Case 425 -- Congenital Hypothyroidism

Contributed by by Kudakwashe Chikwava MB ChB. and Csaba Galambos MD.
Published on line in May 2005


The patient, a 14-year-old with hypothyroidism since birth for which he was taking Synthroid (Levothyroxine), developed a nodule in the right lobe of the thyroid. The clinical working diagnosis was autoimmune thyroiditis. The family history was non-contributory. An ultrasound scan showed a hypoechoic nodule, and the thyroid function tests were all within normal limits. A fine needle aspiration was non-diagnostic; hence a right thyroid lobectomy was performed.


The specimen (Fig. 1) consisted of a 6.3 x 3.4 x 2.9 cm lobe of red-tan thyroid weighing 28.0 grams.
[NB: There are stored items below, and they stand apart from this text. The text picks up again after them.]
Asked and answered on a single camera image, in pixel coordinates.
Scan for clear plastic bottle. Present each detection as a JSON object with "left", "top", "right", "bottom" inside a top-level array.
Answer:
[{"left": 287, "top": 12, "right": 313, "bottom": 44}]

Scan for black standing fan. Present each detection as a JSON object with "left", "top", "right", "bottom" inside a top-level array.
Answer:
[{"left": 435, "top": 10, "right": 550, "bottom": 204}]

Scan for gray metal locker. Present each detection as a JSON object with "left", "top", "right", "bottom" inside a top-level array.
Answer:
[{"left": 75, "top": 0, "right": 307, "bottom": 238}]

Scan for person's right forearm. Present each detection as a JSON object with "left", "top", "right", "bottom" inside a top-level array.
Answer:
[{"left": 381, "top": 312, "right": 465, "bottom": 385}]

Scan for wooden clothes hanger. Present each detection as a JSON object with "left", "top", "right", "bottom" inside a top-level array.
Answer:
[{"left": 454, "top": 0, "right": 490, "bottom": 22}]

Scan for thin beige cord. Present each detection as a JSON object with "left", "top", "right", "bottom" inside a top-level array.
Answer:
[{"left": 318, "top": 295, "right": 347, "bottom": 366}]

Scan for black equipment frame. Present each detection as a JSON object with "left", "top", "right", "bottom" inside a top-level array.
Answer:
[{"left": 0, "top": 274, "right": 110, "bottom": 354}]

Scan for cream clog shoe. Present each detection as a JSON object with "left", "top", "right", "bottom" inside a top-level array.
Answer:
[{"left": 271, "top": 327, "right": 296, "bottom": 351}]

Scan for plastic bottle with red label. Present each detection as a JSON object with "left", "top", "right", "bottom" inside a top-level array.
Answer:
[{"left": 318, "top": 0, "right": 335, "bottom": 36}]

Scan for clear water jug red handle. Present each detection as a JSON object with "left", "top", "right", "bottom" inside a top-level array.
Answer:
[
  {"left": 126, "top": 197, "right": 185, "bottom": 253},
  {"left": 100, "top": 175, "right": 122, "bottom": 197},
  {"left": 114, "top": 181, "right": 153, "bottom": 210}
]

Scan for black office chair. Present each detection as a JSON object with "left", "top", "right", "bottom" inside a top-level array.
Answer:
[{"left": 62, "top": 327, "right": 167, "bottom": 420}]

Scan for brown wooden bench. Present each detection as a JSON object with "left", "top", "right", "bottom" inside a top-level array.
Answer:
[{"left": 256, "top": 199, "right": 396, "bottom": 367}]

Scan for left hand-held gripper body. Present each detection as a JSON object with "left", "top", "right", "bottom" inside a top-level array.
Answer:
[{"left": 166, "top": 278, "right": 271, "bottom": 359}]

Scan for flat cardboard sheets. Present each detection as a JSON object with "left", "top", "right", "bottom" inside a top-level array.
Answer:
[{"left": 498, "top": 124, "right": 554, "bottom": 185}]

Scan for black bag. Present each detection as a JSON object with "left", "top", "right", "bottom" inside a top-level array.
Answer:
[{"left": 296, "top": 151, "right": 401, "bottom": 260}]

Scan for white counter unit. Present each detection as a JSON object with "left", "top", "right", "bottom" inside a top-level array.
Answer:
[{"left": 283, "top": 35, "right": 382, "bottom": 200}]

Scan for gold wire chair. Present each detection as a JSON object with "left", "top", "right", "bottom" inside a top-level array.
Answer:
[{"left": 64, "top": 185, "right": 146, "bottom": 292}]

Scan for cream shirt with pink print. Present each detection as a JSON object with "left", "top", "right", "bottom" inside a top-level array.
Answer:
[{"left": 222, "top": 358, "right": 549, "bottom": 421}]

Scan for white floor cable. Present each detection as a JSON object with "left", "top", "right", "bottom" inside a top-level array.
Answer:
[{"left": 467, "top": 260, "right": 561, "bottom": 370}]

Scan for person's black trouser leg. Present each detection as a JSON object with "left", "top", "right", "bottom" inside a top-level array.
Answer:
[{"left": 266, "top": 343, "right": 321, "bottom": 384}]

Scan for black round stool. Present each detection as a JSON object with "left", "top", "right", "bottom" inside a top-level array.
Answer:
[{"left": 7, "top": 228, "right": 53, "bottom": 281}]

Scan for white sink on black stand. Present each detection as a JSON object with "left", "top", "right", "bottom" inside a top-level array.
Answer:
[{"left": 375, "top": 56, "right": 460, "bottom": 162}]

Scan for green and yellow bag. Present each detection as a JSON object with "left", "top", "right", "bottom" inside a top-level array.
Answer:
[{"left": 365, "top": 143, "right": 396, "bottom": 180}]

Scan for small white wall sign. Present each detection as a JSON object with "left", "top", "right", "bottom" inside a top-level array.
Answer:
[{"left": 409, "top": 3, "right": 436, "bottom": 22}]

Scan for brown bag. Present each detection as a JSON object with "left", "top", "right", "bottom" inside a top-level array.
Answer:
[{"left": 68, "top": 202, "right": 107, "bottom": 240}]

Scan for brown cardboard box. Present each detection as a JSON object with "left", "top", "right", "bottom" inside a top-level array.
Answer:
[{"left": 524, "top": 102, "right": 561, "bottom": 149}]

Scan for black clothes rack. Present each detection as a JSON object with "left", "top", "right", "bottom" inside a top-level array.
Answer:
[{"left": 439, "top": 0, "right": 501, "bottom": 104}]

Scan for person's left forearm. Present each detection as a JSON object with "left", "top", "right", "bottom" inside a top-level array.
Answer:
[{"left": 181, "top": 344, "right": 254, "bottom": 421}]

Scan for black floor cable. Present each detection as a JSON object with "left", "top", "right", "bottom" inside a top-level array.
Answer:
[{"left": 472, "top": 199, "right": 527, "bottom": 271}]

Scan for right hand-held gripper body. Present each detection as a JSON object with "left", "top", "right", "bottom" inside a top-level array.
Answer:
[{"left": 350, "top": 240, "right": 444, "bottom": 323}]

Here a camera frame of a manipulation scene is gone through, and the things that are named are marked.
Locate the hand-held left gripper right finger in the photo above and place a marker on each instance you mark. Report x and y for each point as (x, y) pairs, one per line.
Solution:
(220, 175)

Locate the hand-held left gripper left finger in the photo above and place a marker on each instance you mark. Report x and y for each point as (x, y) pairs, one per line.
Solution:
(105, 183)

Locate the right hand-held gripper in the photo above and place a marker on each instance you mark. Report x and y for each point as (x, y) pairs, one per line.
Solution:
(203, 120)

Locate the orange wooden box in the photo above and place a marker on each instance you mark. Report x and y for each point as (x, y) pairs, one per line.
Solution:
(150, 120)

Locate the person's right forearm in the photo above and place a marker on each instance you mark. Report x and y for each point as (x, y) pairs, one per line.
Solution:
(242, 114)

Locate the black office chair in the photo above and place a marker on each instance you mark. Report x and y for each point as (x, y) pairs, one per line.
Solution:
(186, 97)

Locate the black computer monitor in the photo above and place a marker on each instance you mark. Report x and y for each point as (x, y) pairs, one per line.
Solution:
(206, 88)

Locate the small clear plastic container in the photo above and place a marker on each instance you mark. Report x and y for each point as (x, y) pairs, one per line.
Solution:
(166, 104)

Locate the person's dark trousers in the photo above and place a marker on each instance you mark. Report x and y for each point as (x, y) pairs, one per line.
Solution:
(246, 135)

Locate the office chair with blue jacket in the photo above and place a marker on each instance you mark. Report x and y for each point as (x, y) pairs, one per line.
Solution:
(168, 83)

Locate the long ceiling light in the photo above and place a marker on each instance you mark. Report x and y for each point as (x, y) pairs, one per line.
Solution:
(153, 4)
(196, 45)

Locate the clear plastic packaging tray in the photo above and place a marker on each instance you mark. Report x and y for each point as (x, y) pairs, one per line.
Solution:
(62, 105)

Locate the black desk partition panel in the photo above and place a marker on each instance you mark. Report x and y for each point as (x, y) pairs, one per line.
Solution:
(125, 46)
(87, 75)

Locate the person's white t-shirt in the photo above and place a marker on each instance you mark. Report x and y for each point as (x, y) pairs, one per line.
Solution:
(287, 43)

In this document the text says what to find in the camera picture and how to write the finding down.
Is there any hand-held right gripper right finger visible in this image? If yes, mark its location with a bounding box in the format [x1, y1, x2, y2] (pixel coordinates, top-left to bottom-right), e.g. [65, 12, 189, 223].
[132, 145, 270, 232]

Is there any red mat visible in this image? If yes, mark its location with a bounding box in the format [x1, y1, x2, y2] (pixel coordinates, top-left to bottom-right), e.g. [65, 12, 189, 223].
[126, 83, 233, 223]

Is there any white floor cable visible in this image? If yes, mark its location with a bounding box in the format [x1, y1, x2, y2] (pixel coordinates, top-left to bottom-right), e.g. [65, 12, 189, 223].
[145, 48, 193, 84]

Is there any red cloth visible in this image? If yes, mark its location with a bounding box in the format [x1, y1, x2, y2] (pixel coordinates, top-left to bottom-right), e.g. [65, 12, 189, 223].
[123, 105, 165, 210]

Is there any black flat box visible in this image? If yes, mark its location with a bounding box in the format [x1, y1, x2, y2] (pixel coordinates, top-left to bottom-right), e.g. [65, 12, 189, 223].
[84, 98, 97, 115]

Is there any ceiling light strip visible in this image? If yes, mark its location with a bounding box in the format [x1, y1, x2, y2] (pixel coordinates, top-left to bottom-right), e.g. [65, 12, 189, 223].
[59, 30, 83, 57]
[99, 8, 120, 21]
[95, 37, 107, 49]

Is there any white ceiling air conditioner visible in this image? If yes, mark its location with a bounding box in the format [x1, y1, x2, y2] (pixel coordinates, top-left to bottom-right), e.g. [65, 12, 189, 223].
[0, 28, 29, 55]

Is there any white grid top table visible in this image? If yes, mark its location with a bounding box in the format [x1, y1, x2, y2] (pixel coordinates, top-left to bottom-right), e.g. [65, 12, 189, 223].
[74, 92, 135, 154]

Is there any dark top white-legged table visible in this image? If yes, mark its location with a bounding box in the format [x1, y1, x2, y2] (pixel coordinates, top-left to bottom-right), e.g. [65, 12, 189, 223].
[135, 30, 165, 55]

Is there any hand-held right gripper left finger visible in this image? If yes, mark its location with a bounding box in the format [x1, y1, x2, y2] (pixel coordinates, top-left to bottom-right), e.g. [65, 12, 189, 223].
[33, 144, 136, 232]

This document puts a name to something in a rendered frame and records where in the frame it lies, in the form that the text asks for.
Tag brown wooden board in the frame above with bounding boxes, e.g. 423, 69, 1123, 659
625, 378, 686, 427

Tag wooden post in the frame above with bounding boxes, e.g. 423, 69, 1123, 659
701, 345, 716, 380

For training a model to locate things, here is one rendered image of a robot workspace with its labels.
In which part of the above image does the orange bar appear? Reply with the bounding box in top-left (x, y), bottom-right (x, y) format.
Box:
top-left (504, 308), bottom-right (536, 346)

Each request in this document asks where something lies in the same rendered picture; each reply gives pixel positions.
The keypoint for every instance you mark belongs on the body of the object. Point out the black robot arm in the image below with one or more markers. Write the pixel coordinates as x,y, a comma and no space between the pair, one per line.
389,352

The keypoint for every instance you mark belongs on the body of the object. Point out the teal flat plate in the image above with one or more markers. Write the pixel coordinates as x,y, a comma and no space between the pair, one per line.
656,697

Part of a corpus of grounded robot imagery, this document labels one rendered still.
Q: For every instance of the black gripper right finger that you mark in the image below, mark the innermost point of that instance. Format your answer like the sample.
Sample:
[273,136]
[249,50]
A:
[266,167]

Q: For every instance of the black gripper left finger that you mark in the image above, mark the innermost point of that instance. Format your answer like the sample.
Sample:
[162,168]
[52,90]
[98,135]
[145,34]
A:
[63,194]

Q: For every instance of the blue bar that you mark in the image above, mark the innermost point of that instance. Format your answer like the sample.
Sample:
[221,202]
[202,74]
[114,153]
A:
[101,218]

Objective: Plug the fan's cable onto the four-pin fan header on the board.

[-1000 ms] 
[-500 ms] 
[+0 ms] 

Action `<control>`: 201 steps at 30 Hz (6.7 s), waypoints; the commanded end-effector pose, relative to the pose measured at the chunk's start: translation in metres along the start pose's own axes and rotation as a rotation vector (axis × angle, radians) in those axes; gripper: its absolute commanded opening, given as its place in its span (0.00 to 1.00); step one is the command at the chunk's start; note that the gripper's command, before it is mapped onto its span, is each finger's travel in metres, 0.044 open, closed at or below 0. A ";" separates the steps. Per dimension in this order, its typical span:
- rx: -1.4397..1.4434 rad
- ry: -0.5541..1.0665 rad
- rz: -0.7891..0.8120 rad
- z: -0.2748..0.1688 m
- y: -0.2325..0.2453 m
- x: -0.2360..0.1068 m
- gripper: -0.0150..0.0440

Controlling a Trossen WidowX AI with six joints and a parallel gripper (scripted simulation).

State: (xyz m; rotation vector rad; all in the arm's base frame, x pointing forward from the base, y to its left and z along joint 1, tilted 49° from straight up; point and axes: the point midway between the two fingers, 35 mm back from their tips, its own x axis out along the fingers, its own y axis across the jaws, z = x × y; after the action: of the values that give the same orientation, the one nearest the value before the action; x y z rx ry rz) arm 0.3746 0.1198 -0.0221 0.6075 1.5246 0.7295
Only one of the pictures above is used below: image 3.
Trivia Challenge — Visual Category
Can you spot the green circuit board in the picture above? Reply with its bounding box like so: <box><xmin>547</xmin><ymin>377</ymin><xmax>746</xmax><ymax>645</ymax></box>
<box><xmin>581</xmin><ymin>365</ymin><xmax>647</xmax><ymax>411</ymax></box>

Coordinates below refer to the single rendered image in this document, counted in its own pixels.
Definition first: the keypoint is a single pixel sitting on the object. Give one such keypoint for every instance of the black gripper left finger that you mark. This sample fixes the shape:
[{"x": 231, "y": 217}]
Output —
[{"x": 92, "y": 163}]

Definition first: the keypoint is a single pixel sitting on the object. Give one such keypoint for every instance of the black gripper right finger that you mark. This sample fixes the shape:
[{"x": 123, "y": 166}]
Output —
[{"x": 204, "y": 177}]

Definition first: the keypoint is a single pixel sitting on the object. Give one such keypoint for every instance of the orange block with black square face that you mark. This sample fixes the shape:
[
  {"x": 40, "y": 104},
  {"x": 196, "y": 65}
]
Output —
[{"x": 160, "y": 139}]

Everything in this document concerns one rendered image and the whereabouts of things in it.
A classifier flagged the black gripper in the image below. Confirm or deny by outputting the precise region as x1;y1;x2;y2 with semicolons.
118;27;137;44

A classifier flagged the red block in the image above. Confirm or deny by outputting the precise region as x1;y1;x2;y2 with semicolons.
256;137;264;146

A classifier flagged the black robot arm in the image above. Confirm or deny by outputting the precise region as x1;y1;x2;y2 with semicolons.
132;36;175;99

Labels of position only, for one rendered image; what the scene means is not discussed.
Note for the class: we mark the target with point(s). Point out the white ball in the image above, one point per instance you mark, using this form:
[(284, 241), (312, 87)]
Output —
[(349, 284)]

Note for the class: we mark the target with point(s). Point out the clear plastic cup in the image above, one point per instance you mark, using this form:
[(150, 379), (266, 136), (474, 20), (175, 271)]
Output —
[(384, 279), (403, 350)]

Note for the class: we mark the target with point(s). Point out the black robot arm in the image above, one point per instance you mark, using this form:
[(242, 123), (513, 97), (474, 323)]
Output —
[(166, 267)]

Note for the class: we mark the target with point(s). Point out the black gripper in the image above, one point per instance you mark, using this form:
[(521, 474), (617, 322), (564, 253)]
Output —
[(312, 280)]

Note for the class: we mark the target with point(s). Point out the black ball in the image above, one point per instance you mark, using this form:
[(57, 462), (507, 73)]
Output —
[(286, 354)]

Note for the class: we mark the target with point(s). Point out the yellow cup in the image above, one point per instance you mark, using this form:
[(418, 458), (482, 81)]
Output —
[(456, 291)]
Sectioning revealed an encapsulated ovoid 2.7 x 2.0 x 2.0 cm tumor mass that expanded the mid-portion of the lobe anteriorly, and was composed of a variegated and mottled red-tan, and focally hemorrhagic granular tissue. The surrounding thyroid parenchyma was compressed and attenuated.


The nodule was composed of a proliferation of follicular epithelial cells with a predominantly solid and micro-follicular growth pattern (Fig. 2). The cells were large showing abundant cytoplasm and mostly round to oval nuclei with no identifiable inclusions or grooves (Fig. 3). Focally, atypical including giant hyperchromatic nuclei and mitoses were seen (Figs. 4 and 5). Hyalinization and central hemorrhage were prominent. The tumor was well encapsulated by a thick fibrous capsule with a focal area of tumor mushrooming, but no extracapsular extension was present (Fig. 5). The background thyroid was multinodular with thick bands of fibrosis separating variably sized areas where the hyperplastic cells showed focal papillary projections and prominent scalloping of the colloid (Fig. 6). No significant lymphocytic infiltrate was identified.